- **DIRECTIONS FOR THIS TASK**: Bring together copies of the lines in the data below that contain the word "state".

RECORDED DATA: Begin

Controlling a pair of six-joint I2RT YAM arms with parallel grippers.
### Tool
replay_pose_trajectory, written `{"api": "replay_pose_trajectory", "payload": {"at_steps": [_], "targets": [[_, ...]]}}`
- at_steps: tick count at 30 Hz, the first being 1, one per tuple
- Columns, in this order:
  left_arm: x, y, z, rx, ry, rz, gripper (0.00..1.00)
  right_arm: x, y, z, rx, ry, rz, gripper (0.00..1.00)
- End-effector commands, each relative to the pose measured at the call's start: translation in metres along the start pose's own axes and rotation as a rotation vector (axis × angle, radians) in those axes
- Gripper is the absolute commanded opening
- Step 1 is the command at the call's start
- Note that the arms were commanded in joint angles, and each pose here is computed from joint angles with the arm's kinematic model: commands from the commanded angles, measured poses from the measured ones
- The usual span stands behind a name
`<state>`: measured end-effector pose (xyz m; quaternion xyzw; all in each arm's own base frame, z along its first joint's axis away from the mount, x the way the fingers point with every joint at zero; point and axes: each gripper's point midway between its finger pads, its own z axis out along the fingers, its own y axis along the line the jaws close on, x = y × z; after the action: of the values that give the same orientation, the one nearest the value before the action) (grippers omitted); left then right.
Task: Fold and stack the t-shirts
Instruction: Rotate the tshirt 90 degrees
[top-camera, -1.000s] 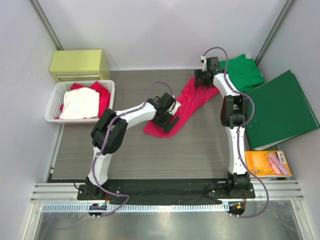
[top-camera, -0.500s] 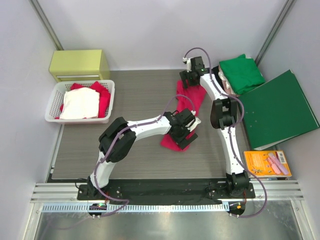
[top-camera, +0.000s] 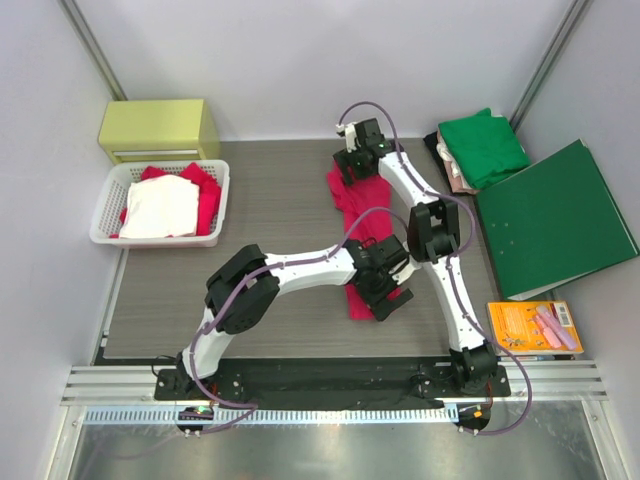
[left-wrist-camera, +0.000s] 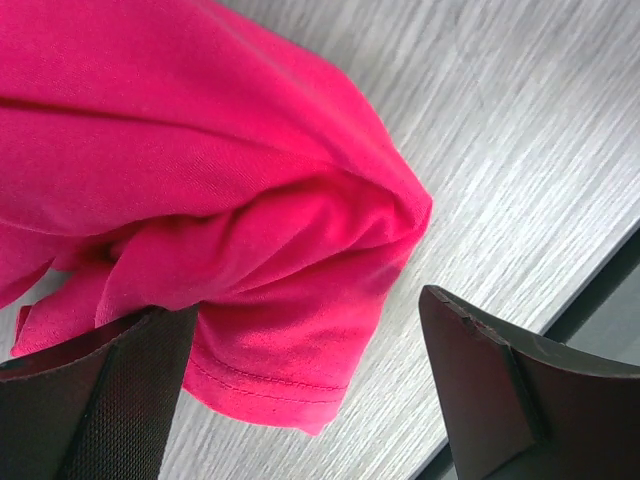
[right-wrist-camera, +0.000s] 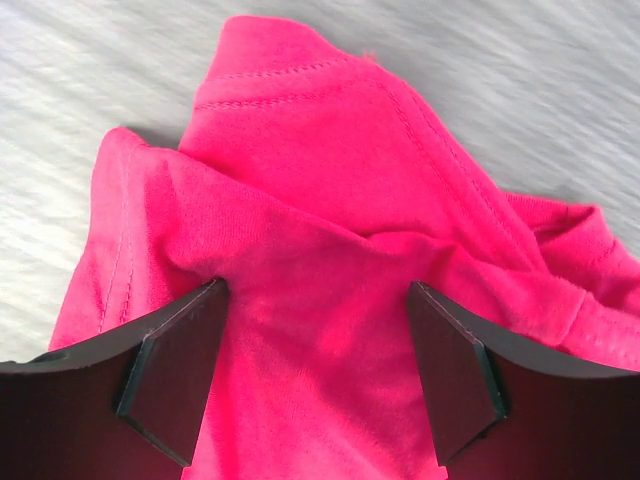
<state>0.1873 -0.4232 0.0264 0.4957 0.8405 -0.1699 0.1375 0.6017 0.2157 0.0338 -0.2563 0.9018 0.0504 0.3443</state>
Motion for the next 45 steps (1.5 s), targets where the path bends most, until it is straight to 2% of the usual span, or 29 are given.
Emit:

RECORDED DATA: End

- **YOUR RESPONSE**:
`<state>`: measured end-effector pose (xyz m; quaternion xyzw; all in each arm's own base frame, z along its first joint's axis away from the mount, x the way the fingers point with every joint at zero; point and axes: each gripper's point midway between its finger pads, its own z axis out along the fingers, its own y axis along the line the jaws close on, x = y × z; after the action: of the values that give the same orientation, the one nearest the value before the action) (grippers omitted); left then right.
<state>0.1873 -0.4232 0.0264 0.4957 0.8405 -0.1699 0.1375 0.6017 0.2157 0.0338 -0.2563 0.9018 0.0504 0.3443</state>

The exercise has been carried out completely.